Like someone once said, if you find a job you love, then it's not really work. Nowadays, many folks that had begun their "dream jobs" have simply lost interest due to the lack of empathy when they tried to bring about good changes. How many teachers started out with the hopes of passing on knowledge only to be forced to take papers home to grade them because they aren't provided with the tools or the technology to do a proper job? How much of their own monies are spent providing educational materials and learning aids?
There are people in back-breaking jobs that put in 15-20 years of solid work performance, excellent record of being on time and present, doing things that were off the clock or investing their own time at home and all carrying their jobs around with them into their private lives. Now companies are doing online research to find out what organizations or extra-curricular activities job applicants are involved with before they even bother to schedule an interview. Even posting their thoughts on forums (just as we all do) might even reduce people's chances for gaining employment because we spoke out against something we had witnessed as being broken or needing to improve, while the employer just wanted a hard working, dedicated and loyal employee that never questions what they are instructed to do. And yet, they feel that the basic pay, minimal benefits and crappy treatment is something that they are just supposed to swallow down for the sake of "keeping their jobs".
Keys, looks like you and I agree on a lot of these issues. Too bad we aren't in a good position to make the changes that are needed. Even if we were in middle-management and trying to make a difference, the pressure would be so great, we'd be forced to cave in on our stances in order to get the higher-ups off our back and to feel more secure within that corporation. It's the same, typical hierarchy B.S. that rolls downhill to the poor folks doing all the real work.

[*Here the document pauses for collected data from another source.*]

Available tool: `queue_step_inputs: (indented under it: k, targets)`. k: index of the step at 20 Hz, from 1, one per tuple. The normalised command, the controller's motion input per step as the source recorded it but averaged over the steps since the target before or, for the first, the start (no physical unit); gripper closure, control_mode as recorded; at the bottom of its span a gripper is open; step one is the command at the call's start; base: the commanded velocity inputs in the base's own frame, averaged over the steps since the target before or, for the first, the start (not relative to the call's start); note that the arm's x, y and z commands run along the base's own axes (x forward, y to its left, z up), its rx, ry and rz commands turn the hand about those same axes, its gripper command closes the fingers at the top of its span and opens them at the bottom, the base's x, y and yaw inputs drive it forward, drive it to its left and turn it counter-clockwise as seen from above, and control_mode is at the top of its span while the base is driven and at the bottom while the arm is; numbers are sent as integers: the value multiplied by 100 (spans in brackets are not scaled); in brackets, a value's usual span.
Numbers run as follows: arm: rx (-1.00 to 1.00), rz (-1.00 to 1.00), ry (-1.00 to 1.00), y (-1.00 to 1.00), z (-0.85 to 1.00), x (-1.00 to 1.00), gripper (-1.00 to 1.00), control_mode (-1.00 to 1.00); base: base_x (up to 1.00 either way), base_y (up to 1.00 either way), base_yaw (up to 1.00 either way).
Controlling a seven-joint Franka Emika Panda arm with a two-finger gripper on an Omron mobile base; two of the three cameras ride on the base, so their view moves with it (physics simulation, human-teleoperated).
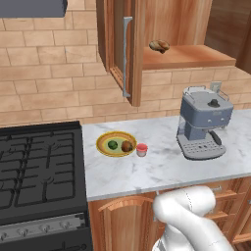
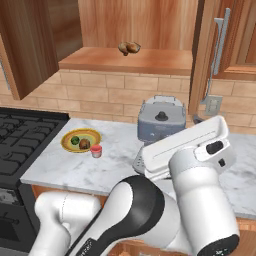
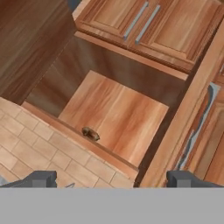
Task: Pick the avocado and bread from the counter and place them on the plate. Then pick the jam from the cabinet and place it next to the plate. Lastly close the cabinet door.
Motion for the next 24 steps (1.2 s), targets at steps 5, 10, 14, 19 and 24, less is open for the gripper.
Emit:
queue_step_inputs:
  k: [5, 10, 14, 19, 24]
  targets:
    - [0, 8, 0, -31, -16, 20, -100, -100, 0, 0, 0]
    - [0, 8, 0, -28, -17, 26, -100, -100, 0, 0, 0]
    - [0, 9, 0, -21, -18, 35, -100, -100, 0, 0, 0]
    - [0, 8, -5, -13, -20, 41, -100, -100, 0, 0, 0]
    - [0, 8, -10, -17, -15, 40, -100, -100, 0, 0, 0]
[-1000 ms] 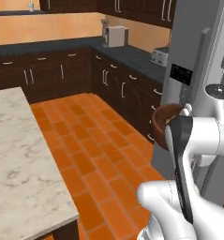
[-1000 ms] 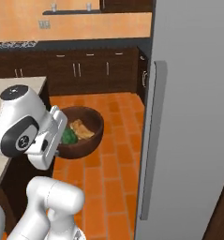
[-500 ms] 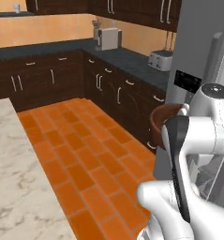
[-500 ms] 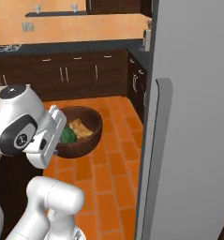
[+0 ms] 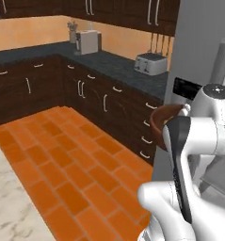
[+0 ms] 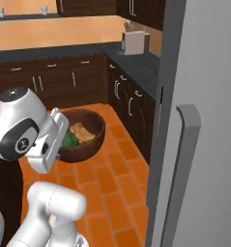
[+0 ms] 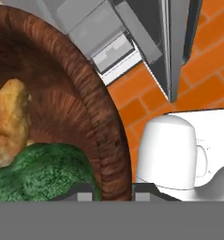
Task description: Pick the chicken drumstick and broccoli from their plates and place them in the bowl. Then put the bowl in the fridge.
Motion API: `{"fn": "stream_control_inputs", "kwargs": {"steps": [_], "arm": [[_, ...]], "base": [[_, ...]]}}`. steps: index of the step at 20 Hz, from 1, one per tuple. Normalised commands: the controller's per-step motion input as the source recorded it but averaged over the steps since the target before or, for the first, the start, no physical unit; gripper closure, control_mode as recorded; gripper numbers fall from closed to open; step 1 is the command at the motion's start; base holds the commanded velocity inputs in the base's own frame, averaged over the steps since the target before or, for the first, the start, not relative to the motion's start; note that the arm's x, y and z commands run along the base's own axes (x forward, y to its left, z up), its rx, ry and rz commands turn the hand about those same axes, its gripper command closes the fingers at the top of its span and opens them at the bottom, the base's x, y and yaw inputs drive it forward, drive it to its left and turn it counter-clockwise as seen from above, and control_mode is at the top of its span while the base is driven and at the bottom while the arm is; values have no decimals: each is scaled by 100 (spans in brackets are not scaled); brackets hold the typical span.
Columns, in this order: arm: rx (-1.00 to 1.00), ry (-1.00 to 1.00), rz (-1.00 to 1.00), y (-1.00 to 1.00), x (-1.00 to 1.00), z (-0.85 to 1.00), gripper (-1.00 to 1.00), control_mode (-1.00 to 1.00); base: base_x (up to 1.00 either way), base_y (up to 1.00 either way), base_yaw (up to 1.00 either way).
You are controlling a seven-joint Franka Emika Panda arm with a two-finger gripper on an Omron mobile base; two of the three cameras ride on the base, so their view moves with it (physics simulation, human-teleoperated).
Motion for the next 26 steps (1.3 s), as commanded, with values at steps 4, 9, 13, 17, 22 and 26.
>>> {"fn": "stream_control_inputs", "kwargs": {"steps": [4,9,13,17,22,26], "arm": [[0,0,0,0,0,0,100,100],[0,0,0,0,0,0,100,100],[0,0,0,0,0,0,100,100],[0,0,0,0,0,0,100,100],[0,0,0,0,0,0,100,100],[0,0,0,0,0,0,100,100]], "base": [[90,-7,-29],[19,39,-55],[19,60,-79],[70,73,-69],[100,40,-42],[77,-78,24]]}}
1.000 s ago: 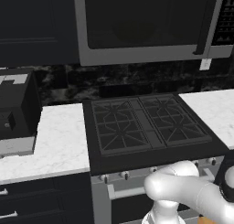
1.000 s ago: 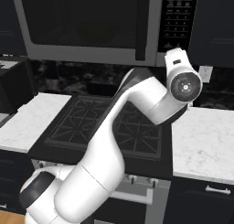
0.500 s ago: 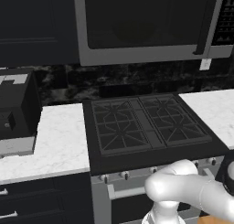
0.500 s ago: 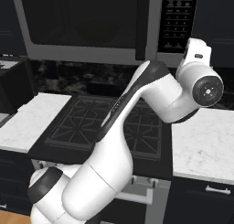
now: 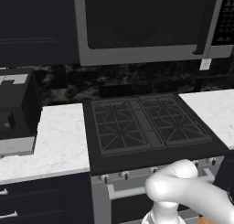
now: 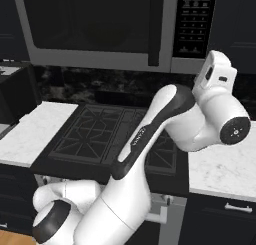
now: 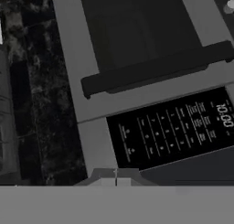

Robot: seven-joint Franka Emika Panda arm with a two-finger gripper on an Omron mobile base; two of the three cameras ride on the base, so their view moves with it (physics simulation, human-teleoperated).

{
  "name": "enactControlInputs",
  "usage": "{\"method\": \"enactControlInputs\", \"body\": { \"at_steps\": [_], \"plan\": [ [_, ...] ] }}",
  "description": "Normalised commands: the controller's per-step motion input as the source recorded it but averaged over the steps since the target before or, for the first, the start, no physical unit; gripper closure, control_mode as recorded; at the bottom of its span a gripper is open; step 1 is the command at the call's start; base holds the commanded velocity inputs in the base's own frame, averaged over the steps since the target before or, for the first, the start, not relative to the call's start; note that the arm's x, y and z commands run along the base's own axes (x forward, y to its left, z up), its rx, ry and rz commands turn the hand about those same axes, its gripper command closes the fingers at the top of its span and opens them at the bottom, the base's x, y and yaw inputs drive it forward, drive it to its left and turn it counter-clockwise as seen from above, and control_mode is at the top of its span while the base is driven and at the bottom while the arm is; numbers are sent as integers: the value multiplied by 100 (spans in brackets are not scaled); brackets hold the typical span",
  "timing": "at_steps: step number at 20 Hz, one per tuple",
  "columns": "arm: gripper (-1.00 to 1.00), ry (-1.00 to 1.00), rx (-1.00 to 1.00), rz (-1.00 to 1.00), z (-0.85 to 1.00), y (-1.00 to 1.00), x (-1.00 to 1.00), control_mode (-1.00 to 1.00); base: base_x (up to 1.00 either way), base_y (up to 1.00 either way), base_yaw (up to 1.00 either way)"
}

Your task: Open the microwave, place the bowl with waffle inside the microwave, then close the microwave door and turn it on.

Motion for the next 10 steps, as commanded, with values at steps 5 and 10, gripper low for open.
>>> {"method": "enactControlInputs", "body": {
  "at_steps": [5,10],
  "plan": [
    [100,-29,-1,12,-24,47,0,-100,0,0,0],
    [100,-20,0,16,15,11,3,-100,0,0,0]
  ]
}}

sitegod - May 30, 2006 06:29 PM (GMT)
| QUOTE (Keys @ Feb 6 2006, 05:17 AM) |
| Oh yes. They squeezed every last ounce of maximum productivity out the American worker that was physically humanly possible. You remember. They laid off workers and didn't replace them. The remaining workers picked the slack... |
forgive me but LOL
*bows* I have met my superior in the art of ranting.
Really interesting post you got there... your also forgetting add the repeat to the process. Repeat in every major MEDC so when they collapse and their labour becomes cheap as the now LEDCs become more expensive they come back exploit us, governments eventually go in favour of the workers and the standard of living goes up and then the whole proccess stars again...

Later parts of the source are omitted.